> TASK TO COMPLETE:
Using the records provided below, locate and copy each line that contains the word "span".

> SOURCE DATA:

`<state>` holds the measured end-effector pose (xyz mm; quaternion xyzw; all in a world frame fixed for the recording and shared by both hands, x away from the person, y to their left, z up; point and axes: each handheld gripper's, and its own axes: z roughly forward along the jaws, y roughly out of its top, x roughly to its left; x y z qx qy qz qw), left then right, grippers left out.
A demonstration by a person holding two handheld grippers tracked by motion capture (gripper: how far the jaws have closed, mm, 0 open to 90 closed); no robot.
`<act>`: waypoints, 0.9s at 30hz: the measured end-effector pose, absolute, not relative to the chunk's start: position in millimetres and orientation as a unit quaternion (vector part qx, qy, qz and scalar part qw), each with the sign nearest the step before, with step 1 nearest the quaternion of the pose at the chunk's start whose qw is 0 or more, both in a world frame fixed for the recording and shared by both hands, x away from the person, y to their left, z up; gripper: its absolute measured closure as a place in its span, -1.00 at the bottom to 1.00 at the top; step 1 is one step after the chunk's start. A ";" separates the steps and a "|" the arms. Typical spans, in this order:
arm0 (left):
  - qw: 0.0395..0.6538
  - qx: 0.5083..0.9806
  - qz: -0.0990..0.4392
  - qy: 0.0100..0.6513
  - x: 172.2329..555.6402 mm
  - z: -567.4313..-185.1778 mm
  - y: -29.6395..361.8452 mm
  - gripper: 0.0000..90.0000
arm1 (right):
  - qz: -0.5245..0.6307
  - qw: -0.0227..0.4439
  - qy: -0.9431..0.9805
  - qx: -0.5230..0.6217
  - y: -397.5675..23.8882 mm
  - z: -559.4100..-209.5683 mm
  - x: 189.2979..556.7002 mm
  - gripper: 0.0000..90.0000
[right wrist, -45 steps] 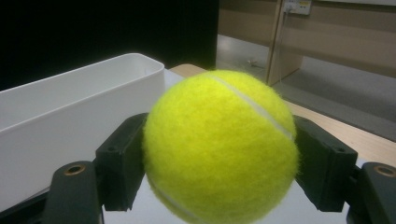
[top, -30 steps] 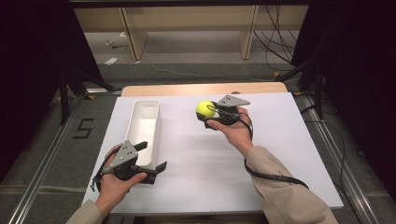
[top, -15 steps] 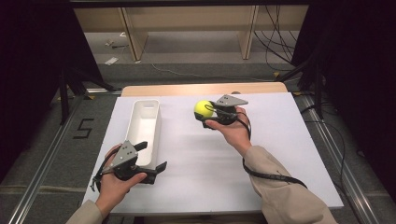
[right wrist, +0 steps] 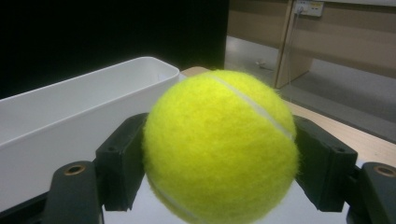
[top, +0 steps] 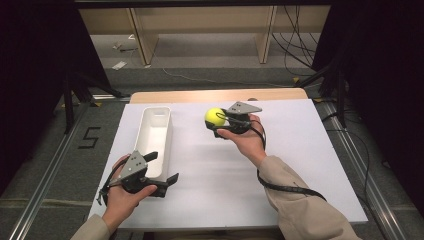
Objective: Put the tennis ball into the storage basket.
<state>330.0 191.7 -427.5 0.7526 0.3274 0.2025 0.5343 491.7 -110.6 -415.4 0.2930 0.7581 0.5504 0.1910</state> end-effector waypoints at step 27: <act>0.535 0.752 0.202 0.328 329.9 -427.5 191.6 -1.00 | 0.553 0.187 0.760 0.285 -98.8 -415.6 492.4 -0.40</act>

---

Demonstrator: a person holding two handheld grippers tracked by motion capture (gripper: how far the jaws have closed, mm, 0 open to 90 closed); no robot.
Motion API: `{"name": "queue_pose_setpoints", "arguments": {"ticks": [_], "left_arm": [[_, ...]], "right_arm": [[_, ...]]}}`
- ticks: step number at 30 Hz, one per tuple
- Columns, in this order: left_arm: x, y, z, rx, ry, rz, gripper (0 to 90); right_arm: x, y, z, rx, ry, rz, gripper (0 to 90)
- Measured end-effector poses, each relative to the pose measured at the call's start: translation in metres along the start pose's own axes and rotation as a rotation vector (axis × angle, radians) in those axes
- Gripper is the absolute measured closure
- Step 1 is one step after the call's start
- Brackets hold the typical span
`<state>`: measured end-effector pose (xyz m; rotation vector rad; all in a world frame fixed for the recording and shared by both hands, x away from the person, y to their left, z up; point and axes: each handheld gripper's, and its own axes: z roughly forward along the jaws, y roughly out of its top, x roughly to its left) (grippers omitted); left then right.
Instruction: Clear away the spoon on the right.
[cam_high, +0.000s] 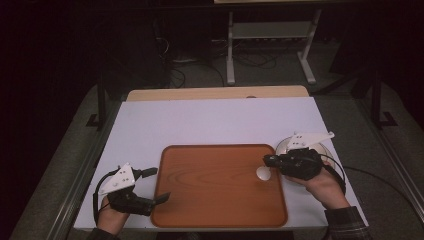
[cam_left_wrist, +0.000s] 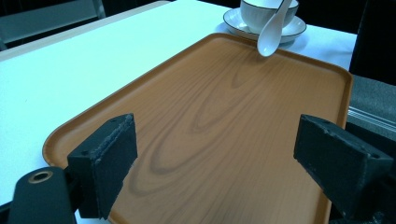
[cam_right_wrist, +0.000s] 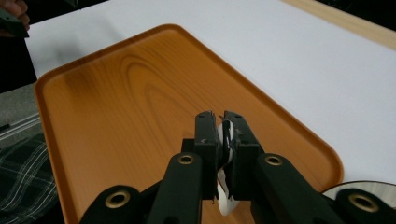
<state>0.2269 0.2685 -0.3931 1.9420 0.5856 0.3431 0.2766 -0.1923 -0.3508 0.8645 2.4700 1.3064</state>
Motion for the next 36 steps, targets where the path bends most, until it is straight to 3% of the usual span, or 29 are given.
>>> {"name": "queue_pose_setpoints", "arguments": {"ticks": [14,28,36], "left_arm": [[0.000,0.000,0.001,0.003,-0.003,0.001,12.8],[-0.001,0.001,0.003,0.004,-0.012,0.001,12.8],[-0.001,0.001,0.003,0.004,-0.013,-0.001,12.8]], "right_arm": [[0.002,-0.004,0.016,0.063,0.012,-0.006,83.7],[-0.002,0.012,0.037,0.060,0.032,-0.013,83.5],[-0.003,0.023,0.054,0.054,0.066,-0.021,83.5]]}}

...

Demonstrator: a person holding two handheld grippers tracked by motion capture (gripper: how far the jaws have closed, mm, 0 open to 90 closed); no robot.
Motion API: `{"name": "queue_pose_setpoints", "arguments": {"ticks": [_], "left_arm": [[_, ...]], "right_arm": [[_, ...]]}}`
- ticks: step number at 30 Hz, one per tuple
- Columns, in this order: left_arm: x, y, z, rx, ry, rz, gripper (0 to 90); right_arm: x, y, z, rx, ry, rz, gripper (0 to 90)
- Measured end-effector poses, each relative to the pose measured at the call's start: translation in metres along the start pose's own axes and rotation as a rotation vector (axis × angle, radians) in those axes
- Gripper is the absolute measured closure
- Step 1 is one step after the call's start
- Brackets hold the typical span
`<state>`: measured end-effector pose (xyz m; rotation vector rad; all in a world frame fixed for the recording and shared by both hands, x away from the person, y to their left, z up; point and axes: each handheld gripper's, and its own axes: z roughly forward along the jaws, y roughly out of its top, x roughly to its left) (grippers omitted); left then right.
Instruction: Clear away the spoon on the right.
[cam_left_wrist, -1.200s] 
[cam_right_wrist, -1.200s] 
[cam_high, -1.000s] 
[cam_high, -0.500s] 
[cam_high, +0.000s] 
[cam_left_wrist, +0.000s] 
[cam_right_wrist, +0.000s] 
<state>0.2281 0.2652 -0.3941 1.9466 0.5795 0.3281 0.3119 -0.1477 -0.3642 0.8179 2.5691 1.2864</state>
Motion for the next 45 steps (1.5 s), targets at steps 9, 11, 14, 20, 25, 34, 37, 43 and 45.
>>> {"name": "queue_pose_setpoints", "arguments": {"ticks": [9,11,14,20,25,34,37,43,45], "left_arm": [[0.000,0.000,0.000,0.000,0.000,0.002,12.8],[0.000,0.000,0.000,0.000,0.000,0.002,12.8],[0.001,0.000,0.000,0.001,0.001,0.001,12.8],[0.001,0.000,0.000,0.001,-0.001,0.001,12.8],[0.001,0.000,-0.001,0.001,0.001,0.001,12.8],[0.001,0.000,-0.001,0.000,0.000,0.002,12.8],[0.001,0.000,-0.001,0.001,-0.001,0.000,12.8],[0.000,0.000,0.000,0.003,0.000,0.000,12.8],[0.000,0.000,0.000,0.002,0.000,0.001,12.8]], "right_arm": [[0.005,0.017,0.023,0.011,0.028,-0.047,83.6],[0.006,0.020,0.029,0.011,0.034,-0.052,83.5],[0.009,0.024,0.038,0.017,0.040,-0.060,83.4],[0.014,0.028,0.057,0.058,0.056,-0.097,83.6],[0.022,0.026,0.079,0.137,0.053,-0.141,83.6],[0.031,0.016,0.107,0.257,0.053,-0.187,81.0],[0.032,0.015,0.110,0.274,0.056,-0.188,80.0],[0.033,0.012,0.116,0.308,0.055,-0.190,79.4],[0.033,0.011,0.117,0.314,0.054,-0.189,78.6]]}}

> EXERCISE OUTPUT:
`<act>`: waypoints, 0.9s at 30hz: the measured end-effector pose, absolute, not relative to the chunk's start: position in millimetres and orientation as a unit quaternion (vector part qx, qy, qz and scalar part qw), each with the sign nearest the step before, with step 1 nearest the quaternion of the pose at the chunk's start whose qw is 0 or more, both in a world frame fixed for the recording and shared by both hands, x away from the person, y to their left, z up; gripper: its absolute measured closure as a place in its span, -1.00 at the bottom to 1.00 at the top; step 1 is one step after the chunk's start. A ";" separates the steps and a "|" the arms. Typical spans, in this order:
- Brackets hold the typical span
Motion for the next 36 steps, targets where the path bends most, until it is straight to 3% of the usual span, or 29 are given.
- Brackets hold the typical span

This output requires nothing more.